- Requirement -
Please reproduce, exactly and in full, the lines from the one containing "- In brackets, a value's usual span" to the end of the material below.

- Supplied data -
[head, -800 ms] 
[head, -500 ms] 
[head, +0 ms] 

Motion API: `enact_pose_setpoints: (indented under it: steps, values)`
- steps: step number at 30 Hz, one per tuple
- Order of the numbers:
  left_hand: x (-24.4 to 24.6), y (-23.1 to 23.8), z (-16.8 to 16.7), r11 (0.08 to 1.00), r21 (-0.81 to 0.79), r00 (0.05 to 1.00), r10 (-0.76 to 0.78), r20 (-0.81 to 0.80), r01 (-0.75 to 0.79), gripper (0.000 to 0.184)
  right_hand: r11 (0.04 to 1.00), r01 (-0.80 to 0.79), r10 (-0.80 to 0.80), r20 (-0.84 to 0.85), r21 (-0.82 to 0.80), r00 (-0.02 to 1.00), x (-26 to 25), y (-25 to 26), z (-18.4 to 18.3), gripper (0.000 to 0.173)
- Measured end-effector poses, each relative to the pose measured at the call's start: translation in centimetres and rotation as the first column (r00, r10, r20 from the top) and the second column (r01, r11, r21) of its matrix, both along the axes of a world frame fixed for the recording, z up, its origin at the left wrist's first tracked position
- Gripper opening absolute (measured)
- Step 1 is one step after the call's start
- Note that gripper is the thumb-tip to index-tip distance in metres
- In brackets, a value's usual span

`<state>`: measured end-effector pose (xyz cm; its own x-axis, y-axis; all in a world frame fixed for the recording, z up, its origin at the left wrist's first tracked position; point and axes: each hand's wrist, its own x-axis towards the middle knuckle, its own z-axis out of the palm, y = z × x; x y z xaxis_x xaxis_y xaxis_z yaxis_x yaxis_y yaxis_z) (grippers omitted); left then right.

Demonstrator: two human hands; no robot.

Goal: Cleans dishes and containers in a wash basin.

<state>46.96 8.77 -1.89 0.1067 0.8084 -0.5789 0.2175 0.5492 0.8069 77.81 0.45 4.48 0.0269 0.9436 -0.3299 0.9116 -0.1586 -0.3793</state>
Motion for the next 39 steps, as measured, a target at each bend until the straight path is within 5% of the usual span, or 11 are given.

- Exercise result -
- In brackets, a value's usual span

`<state>`: measured end-effector pose (xyz cm; its own x-axis, y-axis; all in a world frame fixed for the recording, z up, its origin at the left wrist's first tracked position; point and axes: each hand's wrist, its own x-axis towards the middle knuckle, its own z-axis out of the palm, y = z × x; x y z xaxis_x xaxis_y xaxis_z yaxis_x yaxis_y yaxis_z) (grippers omitted); left then right.

Demonstrator: two human hands; no robot.

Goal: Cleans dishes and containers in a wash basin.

<state>46.96 8.77 -1.89 0.1067 0.8084 -0.5789 0.2175 0.5492 0.8069 77.81 0.45 4.48 0.0269 0.9436 -0.3299 0.9116 -0.1586 -0.3793</state>
Motion for the next 39 steps, as measured, a target at each bend until the straight path is within 5% of the usual span, or 11 are given.

There is no more to this answer.